President Bush big IB program supporter

President Bush began his second term with a major address in which he robustly advocated the same International Baccalaureate program that Decatur school officials want to start here.

He delivered the speech Jan. 12 at J.E.B. Stuart High School in Falls Church, Va., where he went to promote his No Child Left Behind program.

"One of the things we must be willing to always do is raise the bar. We've got to continue to raise the bar in our high schools. And one of the best ways to do so is by promoting advanced placement and the International Baccalaureate programs. At Stuart High, you've got a fantastic IB program. It really means that you're willing to challenge every student. That's what it says. It just says, we're not going to be — we just simply will not accept the status quo, that we're going to try to bring innovative programs to this school to continue to raise the bar, to challenge students as best as we possibly can. ...

"And so for the students here wondering whether or not the American experience or the American future belongs to you, absolutely. But it's up to you to decide to continue to soar and to seek new heights. And this school, one reason Stuart succeeds, is because the school continually raises standards and raises expectations.

"And that's what we need to do around the country. Every student with the passion and ability to take an AP or IB class should have the opportunity to do so. That's why we've increased federal support for AP and IB programs; a 73 percent increase over the current amount is what I'm proposing. These programs will help school districts train teachers to offer college-level courses. In other words, you can't offer a program in a high school unless the teachers are trained to do so.

"And we also need to help low-income students pay for the tests. It does not make any sense that a family budget, when it comes to taking AP tests or IB tests, should stand between a student's dreams and the ability to take the test."

While Decatur City Council decides if it will fund the program, or as one member suggested, cut school funding, here's what educators at the nation's best schools say about IB:

"Send us prepared students a la IB...It is the best high school prep curriculum an American school can offer," said Marilee Jones, director of undergraduate admission at Massachusetts Institute of Technology.

IB also gets support closer to home.

"There is no other curriculum anywhere that does a superior job of both educating students and inspiring a true and broad-based love of learning,'' said William Shain, dean of undergraduate admission at Vanderbilt University.

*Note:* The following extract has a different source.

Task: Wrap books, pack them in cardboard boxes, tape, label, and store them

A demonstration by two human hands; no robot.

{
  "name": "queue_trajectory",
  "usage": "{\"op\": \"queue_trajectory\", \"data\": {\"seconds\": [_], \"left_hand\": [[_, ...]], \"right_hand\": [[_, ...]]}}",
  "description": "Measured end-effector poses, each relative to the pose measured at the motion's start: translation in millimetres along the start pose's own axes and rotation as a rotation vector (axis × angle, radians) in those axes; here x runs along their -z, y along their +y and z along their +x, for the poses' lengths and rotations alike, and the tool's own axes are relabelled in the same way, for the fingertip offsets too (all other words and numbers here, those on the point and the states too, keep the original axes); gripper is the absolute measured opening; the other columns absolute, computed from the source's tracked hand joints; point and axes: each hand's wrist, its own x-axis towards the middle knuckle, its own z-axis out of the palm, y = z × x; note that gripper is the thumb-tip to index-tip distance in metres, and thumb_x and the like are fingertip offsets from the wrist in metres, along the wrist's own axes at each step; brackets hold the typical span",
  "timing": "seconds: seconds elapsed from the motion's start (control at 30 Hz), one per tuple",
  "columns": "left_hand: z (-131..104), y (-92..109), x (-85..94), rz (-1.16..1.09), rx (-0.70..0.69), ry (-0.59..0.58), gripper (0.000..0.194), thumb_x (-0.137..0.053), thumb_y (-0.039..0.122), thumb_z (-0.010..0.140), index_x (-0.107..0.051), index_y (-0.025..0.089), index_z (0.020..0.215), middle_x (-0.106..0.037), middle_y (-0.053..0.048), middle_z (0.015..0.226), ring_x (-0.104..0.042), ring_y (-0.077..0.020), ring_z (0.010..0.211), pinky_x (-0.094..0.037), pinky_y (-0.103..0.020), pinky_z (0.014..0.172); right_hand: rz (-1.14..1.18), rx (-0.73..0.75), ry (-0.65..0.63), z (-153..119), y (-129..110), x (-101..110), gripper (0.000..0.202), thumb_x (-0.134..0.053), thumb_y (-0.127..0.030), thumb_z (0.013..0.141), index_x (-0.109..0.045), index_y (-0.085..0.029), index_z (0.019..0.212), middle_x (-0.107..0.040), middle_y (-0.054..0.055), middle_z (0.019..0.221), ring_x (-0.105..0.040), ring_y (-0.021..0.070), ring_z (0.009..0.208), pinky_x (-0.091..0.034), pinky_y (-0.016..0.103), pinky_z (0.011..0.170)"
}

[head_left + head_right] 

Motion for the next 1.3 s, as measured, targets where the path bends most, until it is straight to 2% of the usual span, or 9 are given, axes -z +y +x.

The Decatur school board asked for phased-in funding of $670,000 in the first year, $1.2 million in the second and $1.8 annual allocations for subsequent years to put the program in elementary magnet and all middle and high schools, and to support other projects and programs.

But time may be running out on Decatur to become a member of the inner circle of elite IB school systems.

This is our opportunity to have the best high school curriculum in the nation. So, let's urge City Council members to find a way to finance IB.